準備を終えたフレンの左手に黄金の剣が、アリエッタの左手には白い細剣が、それぞれ装備される。
そう、紛うことなきエクスカリバーとフラガラッハ。
信じられない光景にゲンスとロウリは愕然としており、ガルフォードは忌々しそうに表情を歪めていた。

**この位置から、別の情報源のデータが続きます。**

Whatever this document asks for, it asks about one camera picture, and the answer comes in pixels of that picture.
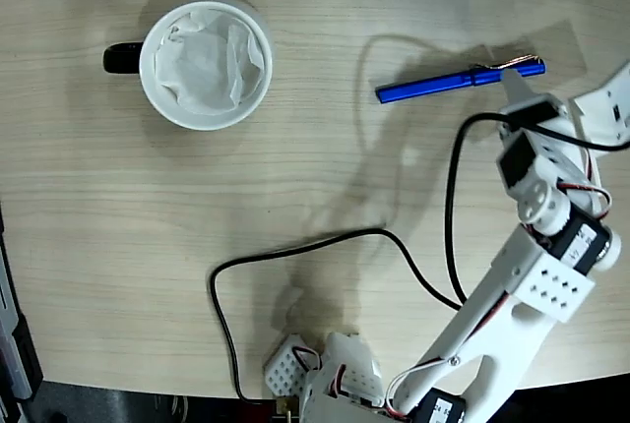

そんな彼らに比してフレンたちは落ち着いており、想いを語る。
「これは、ロランさんとイヴさんが、僕たちに託したものだ。 受け取った以上、責任は果たす」
「本当はSCOを守る為だけに使いたかったけど、ここで負ける訳には行かないからね!」
「ちッ! 奴らがエクスカリバーとフラガラッハをどこに隠したかと思ってたが、まさか時限式のプレゼントを利用したとはな」
「そう言うことだ、ガルフォード。 僕たちも驚いたが、彼らにはお前の考えなどお見通しだったらしい」
時限式のプレゼント。
これは本来、プレイヤー間でサプライズを行いたい場合などに利用されるシステムで、指定した日時にアイテムを譲渡出来る。
ガルフォードの策略に勘付いていたロランたちは、エクスカリバーとフラガラッハをプレゼントに設定して保管し、THOへは別の武器で乗り込んだのだ。
その結果として脱落したものの、最悪の事態は免れ、こうしてフレンたちに受け継がれている。
状況を把握したガルフォードは舌打ちし、苛立った様子で吐き捨てた。
「くそったれ。 だが、関係ねぇよ。 ここでテメェらを始末すれば、結局手に入るんだからな」
「そうはさせないよ! 勝つのは、あたしたちなんだから! フレン様、行きましょう!」
「うん、アリエッタちゃん。 ガルフォード、今度こそお前を倒す。 この聖剣に誓ってな」
「あー、メンドクセェ。 ロランとイヴめ、マジで余計なことしやがって。 ゲンス、ロウリ、小娘相手にいつまで遊んでやがる。 サッサと落として手伝いやがれ」
「は、はい!」
「す、すぐに倒します!」
ガルフォードに一喝されたゲンスとロウリだが、完全に腰が引けていた。
ジュワユーズだけでも手強かったアリエッタが、フラガラッハまで持ったのだから当然と言えば当然。
援護は期待出来ないと悟ったガルフォードは、またしても舌打ちしたが、諦めた訳ではない。
エクスカリバーも装備したフレンは脅威だが、2度の強化を施されたラグナロクなら太刀打ち出来ると考えている。
そうして、完全本気モードになったガルフォードに、全ての手札を明かしたフレンとアリエッタが挑むのだった。